Gabriela se lo quedó mirando con auténtica adoración. Sus ojos grises brillaban de emoción contenida y antes de emitir sus votos la escuchó carraspear ligeramente para no sucumbir a la conmoción.
—Yo, Gabriela Torres García —dijo con voz alta y clara a continuación—, te tomo a ti, Ewan, como mi legítimo compañero de vida porque eres sangre de mi sangre y hueso de mi hueso. Con esta unión te doy mi cuerpo para que los dos seamos uno solo y te doy mi espíritu para que nuestra vida esté completa. Y aunque no puedes poseerme, pues me pertenezco a mí misma, mientras los dos queramos te daré todo lo que es mío. Tampoco puedes mandarme, pues soy una persona libre, pero te serviré en lo que necesites de buen grado, porque eres el hombre con el que he decidido compartir mis días en esta vida y en las próximas, ya que esta no es la primera vez que caminamos de la mano ni será la última. Por todo ello, prometo serte fiel y acompañarte en esta andadura, respetándote y completándote mientras los dos estemos de acuerdo.
Él sintió que un calor húmedo y viscoso se extendía por sus venas y lo derretía por dentro.
—Esta es vuestra promesa de matrimonio —dijo Malcolm—. Así la unión está hecha porque, tal y como habéis unido hoy vuestras manos, también habéis unido vuestras vidas y espíritus en una unión de amor y confianza. La unión del matrimonio no está formada por estas cuerdas, sino por los votos que habéis intercambiado. Que estas manos sean hoy bendecidas y que por siempre se sostengan la una a la otra para construir una relación cimentada en el amor y el cariño.

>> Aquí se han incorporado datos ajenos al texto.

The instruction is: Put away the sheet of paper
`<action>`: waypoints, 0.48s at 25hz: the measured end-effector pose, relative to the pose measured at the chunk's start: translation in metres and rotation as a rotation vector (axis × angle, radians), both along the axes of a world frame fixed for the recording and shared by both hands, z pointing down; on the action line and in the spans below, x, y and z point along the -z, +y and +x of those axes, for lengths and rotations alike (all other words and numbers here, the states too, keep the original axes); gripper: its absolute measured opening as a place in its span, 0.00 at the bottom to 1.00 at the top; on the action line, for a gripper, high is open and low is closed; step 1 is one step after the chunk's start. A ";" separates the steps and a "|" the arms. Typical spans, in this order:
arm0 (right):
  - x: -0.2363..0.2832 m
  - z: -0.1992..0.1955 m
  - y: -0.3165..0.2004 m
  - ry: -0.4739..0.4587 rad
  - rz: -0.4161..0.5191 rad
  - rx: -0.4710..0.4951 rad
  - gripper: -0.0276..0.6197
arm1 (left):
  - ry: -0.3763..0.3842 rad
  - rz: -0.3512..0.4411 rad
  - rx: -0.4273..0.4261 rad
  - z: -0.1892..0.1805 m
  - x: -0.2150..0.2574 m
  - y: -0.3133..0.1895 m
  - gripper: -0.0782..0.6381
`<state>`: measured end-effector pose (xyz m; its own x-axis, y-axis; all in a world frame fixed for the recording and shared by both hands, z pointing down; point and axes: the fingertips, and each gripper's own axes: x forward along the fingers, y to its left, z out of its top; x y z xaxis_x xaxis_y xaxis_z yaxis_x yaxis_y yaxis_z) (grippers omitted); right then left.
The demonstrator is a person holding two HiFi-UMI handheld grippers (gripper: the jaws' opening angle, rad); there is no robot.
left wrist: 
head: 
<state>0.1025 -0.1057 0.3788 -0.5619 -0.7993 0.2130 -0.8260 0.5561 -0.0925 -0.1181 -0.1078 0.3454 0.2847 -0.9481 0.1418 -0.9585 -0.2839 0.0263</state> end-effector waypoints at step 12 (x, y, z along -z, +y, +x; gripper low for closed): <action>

Que juntos encontréis la fuerza para aguantar las tormentas y la desilusión. Ahora podéis desataros para el intercambio de anillos que simbolizan la eternidad.
La floja lazada cedió sin problemas al separar ellos las manos. Él tomó la cinta para guardársela en el sporran mientras Cam se aproximaba para hacerles entrega de las alianzas; el anillo que él entregó a Gabriela el día que le pidió handfasting y uno muy parecido para él, también de oro blanco con dibujos celtas grabados, pero sin diamantes incrustados.
Su padre los tomó para bendecirlos y, sin más preámbulos, le entregó a cada uno el del contrario y se apartó. Ellos, mirándose a los ojos y con dedos trémulos, acertaron como pudieron para introducirlos en el anular izquierdo del otro sin que se cayeran al suelo, lo que fue toda una hazaña a juzgar por los nervios que los poseían.
—Este compromiso mutuo —dijo una vez más Malcolm, una vez que lograron su objetivo— debe ser sellado con un beso.
No necesitó escuchar más, pues llevaba lo que le parecía toda una eternidad deseando saborear los labios de su ya esposa, por lo que se fundió con ella en un abrasador beso que era tanto posesión como entrega por ambas partes y que solo interrumpieron cuando el profesor se acercó a ellos y los conminó en voz baja y con una risa contenida a dejarlo para más tarde.
Mientras ambos se perdían el uno en los ojos del otro, formulándose un montón de promesas que no hubieran podido decir en voz alta en presencia de todos aquellos testigos, oyó a lo lejos que Malcolm se despedía de los seres protectores, invitándolos a irse o a quedarse durante el resto de la fiesta, según fueran sus preferencias. Él, sin embargo, ya no tenía ni ganas ni necesidad de seguir escuchándolo, le bastaba con atender la felicidad que rebosaba por cada poro de su piel.